Bing Nan, Hoeschele Ina
Virginia Bioinformatics Institute and Department of Statistics, Virginia Polytechnic Institute and State University, Blacksburg, 24061-0477, USA.
Genetics. 2005 Jun;170(2):533-42. doi: 10.1534/genetics.105.041103. Epub 2005 Mar 21.
Genetic analysis of gene expression in a segregating population, which is expression profiled and genotyped at DNA markers throughout the genome, can reveal regulatory networks of polymorphic genes. We propose an analysis strategy with several steps: (1) genome-wide QTL analysis of all expression profiles to identify eQTL confidence regions, followed by fine mapping of identified eQTL; (2) identification of regulatory candidate genes in each eQTL region; (3) correlation analysis of the expression profiles of the candidates in any eQTL region with the gene affected by the eQTL to reduce the number of candidates; (4) drawing directional links from retained regulatory candidate genes to genes affected by the eQTL and joining links to form networks; and (5) statistical validation and refinement of the inferred network structure. Here, we apply an initial implementation of this strategy to a segregating yeast population. In 65, 7, and 28% of the identified eQTL regions, a single candidate regulatory gene, no gene, or more than one gene was retained in step 3, respectively. Overall, 768 putative regulatory links were retained, 331 of which are the strongest candidate links, as they were retained in the expression correlation analysis and were located within or near an eQTL subregion identified by a multimarker analysis separating multiple linked QTL. One or several biological processes were statistically significantly overrepresented in independent network structures or in highly interconnected subnetworks. Most of the transcription factors found in the inferred network had a putative regulatory link to only one other gene or exhibited cis-regulation.

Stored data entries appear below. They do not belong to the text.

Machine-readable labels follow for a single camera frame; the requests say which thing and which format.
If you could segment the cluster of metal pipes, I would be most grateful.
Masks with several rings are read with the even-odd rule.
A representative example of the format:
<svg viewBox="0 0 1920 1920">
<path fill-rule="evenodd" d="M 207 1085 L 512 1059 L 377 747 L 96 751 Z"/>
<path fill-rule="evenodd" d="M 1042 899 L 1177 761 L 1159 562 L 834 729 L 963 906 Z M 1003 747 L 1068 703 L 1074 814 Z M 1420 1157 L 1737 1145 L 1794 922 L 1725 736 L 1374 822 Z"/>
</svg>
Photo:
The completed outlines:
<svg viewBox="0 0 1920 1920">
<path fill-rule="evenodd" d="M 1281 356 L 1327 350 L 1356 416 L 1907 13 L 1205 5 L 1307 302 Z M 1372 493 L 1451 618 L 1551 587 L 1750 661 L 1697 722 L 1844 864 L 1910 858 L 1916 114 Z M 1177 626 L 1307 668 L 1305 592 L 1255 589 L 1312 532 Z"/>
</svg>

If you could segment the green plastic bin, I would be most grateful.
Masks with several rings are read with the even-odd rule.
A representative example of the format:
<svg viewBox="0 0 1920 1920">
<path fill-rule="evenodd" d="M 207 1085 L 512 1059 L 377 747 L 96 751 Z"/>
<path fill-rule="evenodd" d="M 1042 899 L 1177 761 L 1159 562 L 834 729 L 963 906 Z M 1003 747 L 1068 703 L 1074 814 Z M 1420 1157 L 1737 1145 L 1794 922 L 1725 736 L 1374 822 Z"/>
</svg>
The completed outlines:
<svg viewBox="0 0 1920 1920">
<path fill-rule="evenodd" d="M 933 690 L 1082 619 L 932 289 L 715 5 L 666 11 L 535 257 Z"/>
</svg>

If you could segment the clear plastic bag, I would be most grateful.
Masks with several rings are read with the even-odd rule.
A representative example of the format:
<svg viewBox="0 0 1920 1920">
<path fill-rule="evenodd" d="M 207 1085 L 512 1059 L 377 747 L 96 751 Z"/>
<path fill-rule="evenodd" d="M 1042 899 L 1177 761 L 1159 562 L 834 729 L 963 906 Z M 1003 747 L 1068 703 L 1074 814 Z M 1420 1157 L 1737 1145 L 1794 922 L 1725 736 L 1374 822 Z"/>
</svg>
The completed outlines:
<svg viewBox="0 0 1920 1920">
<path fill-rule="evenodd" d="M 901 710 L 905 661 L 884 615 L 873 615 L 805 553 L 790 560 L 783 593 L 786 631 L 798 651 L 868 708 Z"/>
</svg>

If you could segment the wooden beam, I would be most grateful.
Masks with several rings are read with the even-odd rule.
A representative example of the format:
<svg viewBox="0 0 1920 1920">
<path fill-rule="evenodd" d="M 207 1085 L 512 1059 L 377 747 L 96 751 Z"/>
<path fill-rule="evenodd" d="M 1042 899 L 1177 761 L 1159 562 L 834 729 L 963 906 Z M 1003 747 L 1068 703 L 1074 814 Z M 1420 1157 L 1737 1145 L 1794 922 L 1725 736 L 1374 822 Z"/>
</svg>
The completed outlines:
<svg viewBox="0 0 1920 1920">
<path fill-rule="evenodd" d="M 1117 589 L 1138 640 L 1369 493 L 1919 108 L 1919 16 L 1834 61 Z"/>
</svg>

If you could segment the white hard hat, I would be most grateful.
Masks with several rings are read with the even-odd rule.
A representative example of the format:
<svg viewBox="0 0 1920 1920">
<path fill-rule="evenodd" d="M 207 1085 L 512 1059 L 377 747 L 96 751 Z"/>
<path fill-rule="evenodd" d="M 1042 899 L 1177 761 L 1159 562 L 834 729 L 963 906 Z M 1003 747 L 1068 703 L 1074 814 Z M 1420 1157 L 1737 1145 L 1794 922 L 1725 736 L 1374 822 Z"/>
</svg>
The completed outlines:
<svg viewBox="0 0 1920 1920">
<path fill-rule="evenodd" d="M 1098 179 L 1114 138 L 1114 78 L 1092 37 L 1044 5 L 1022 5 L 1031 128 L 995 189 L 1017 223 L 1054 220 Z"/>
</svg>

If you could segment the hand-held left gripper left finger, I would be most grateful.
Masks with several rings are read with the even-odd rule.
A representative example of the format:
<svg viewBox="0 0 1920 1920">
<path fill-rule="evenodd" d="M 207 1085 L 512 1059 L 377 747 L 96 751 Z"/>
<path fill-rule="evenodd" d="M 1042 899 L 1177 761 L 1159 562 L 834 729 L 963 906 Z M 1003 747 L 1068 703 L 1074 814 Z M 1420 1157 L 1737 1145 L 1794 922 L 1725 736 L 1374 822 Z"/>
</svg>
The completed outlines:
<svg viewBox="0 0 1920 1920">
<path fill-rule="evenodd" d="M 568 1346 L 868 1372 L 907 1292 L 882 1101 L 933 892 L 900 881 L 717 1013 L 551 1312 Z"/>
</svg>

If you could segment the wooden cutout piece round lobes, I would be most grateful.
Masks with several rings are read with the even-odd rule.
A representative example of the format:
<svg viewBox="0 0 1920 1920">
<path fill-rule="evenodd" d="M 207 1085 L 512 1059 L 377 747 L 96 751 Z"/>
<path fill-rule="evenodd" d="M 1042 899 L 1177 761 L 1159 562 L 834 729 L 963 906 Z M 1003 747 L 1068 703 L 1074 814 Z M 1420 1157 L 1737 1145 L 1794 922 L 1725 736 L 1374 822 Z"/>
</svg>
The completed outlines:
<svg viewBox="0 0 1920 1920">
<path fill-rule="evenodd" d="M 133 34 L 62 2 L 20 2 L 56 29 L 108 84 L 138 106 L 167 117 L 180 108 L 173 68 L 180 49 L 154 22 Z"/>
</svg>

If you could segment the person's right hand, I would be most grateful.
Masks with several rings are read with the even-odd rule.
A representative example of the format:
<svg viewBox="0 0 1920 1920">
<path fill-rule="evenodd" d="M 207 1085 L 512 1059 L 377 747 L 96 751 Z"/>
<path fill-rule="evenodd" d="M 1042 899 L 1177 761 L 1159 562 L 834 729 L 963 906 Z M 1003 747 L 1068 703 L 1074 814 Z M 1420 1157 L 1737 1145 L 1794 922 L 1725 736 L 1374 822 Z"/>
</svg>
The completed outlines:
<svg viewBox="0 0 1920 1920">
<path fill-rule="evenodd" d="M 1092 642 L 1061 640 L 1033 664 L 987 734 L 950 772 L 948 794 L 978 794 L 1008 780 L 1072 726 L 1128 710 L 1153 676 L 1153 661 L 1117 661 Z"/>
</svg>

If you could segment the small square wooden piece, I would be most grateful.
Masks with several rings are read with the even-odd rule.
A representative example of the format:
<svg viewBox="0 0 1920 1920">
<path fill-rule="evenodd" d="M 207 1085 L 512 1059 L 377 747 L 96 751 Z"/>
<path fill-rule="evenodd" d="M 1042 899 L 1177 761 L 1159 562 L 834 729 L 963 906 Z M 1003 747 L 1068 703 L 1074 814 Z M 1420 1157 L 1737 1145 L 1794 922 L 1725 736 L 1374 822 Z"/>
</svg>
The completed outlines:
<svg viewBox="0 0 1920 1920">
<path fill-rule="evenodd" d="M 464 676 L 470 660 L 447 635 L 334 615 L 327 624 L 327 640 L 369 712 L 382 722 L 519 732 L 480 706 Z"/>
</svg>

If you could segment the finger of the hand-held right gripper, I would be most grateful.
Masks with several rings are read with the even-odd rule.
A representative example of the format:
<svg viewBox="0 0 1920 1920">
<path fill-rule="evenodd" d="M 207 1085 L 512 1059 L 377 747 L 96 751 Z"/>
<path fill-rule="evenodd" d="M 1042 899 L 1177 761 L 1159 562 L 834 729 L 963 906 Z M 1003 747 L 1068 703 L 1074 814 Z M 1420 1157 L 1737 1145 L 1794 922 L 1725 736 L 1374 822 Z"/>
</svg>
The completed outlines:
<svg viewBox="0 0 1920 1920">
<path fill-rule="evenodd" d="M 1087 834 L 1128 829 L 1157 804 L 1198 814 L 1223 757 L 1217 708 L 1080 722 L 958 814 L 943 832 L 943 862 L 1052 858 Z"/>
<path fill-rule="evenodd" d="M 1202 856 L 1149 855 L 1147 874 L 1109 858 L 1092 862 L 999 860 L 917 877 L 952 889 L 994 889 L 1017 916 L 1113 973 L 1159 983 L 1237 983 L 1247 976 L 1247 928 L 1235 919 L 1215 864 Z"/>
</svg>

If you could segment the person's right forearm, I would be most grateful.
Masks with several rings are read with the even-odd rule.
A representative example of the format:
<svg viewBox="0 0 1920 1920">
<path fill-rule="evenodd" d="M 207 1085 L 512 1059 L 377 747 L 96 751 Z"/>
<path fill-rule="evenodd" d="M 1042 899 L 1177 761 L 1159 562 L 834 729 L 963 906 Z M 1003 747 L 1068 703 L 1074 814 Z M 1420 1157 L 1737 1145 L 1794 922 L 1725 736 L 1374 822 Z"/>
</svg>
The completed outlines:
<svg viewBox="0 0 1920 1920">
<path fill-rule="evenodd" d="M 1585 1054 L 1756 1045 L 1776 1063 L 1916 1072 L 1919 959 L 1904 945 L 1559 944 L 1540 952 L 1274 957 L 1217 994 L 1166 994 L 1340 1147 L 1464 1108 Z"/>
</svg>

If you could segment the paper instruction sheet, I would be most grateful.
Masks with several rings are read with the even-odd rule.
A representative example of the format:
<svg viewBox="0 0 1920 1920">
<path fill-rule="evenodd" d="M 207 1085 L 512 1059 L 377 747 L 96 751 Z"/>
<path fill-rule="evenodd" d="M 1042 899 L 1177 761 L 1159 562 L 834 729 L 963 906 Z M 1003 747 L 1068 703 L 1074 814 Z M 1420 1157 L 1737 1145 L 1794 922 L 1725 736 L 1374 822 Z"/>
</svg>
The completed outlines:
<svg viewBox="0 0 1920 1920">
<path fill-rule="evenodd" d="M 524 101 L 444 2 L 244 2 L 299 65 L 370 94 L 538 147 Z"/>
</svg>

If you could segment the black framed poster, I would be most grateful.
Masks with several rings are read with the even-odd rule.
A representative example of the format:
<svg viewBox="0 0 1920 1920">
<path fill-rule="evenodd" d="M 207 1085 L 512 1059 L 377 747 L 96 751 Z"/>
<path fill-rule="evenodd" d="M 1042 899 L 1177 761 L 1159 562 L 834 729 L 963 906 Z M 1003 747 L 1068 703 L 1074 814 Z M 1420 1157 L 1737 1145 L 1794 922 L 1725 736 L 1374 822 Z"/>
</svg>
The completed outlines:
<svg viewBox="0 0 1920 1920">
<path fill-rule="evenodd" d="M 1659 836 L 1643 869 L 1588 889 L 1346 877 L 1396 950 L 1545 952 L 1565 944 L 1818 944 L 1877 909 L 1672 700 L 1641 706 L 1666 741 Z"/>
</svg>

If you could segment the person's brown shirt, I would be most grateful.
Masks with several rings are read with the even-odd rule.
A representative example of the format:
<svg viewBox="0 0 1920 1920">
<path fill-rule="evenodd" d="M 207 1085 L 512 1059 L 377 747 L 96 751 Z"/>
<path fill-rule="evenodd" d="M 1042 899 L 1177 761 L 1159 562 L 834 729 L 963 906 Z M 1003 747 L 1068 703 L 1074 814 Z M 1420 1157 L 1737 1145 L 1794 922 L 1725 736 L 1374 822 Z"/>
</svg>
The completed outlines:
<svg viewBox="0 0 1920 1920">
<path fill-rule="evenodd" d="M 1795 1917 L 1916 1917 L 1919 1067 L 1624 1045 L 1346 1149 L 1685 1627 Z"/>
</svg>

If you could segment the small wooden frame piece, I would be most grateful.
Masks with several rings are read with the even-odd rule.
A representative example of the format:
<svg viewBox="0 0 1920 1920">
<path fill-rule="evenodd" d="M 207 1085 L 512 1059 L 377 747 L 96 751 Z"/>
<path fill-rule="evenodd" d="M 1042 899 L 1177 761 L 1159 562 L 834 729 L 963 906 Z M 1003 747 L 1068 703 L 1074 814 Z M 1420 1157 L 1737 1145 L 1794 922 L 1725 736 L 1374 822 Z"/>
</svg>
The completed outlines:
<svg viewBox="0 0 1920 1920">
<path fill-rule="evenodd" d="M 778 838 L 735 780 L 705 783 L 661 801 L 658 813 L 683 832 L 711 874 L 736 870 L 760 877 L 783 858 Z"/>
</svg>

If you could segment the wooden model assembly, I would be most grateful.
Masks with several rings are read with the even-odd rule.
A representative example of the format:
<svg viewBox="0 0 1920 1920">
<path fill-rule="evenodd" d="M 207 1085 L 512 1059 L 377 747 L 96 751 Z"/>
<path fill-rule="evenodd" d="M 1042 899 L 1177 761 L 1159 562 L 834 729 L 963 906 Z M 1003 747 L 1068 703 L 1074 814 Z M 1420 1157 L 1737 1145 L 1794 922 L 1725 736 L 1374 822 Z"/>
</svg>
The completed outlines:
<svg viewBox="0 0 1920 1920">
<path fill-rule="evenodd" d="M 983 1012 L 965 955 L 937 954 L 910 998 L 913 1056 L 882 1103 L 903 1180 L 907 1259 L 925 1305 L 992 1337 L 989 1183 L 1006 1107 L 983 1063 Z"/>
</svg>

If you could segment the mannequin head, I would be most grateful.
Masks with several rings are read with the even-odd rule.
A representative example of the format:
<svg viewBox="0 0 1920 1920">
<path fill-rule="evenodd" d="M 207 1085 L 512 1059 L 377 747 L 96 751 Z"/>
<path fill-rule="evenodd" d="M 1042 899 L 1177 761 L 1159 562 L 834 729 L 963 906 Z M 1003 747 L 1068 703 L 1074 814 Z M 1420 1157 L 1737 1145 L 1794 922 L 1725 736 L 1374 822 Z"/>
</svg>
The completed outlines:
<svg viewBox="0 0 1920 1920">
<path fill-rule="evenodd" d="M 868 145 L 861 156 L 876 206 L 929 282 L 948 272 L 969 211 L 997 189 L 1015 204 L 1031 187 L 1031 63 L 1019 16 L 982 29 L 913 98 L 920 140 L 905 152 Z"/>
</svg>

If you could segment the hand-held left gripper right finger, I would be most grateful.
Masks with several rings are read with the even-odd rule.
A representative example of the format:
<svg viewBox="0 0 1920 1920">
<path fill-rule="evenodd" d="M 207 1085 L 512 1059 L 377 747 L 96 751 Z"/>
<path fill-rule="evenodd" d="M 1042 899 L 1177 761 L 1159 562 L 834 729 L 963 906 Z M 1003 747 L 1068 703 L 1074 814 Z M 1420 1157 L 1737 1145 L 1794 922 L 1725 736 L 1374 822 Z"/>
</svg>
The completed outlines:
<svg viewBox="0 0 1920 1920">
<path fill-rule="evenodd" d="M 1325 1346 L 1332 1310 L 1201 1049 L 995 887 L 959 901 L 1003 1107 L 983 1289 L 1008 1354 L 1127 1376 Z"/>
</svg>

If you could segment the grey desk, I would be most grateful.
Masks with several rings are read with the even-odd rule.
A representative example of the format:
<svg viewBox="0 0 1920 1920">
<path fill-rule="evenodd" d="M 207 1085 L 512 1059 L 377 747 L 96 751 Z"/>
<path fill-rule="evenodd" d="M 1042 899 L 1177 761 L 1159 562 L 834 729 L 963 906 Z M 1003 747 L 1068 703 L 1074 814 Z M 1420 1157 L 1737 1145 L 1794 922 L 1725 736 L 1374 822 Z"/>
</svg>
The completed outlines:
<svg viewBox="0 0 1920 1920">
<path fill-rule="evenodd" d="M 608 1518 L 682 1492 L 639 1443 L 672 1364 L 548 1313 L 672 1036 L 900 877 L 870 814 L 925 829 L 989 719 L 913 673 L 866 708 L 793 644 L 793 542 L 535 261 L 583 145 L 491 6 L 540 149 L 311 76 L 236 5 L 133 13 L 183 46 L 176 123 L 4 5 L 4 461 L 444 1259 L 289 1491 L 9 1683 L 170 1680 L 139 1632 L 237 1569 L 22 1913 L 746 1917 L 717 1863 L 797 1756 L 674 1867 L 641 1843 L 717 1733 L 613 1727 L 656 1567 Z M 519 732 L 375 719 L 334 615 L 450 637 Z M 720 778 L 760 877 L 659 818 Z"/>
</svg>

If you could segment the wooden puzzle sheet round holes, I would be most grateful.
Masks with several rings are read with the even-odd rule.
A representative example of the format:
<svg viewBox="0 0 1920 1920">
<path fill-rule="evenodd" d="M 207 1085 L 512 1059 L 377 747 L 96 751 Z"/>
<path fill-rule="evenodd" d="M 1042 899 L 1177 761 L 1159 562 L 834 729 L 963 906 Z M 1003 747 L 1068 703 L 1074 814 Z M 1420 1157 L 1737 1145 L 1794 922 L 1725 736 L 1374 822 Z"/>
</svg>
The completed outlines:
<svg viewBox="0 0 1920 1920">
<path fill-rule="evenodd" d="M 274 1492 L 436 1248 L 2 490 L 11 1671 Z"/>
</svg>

对一个分离群体中的基因表达进行遗传分析,该群体在整个基因组的DNA标记处进行表达谱分析和基因分型,可以揭示多态基因的调控网络。我们提出了一个包含几个步骤的分析策略:(1)对所有表达谱进行全基因组QTL分析,以识别eQTL置信区域,随后对已识别的eQTL进行精细定位;(2)在每个eQTL区域识别调控候选基因;(3)对任何eQTL区域中候选基因的表达谱与受该eQTL影响的基因进行相关性分析,以减少候选基因的数量;(4)从保留的调控候选基因到受eQTL影响的基因绘制定向链接,并连接链接以形成网络;以及(5)对推断的网络结构进行统计验证和优化。在此,我们将该策略的初步实施方案应用于一个分离的酵母群体。在已识别的eQTL区域中,分别有65%、7%和28%的区域在步骤3中保留了单个候选调控基因、无基因或多个基因。总体而言,保留了768个假定的调控链接,其中331个是最强的候选链接,因为它们在表达相关性分析中被保留,并且位于通过分离多个连锁QTL的多标记分析确定的eQTL子区域内或附近。在独立的网络结构或高度互连的子网络中,有一个或几个生物学过程在统计学上有显著的过度富集。在推断的网络中发现的大多数转录因子与仅一个其他基因有假定的调控链接,或表现出顺式调控。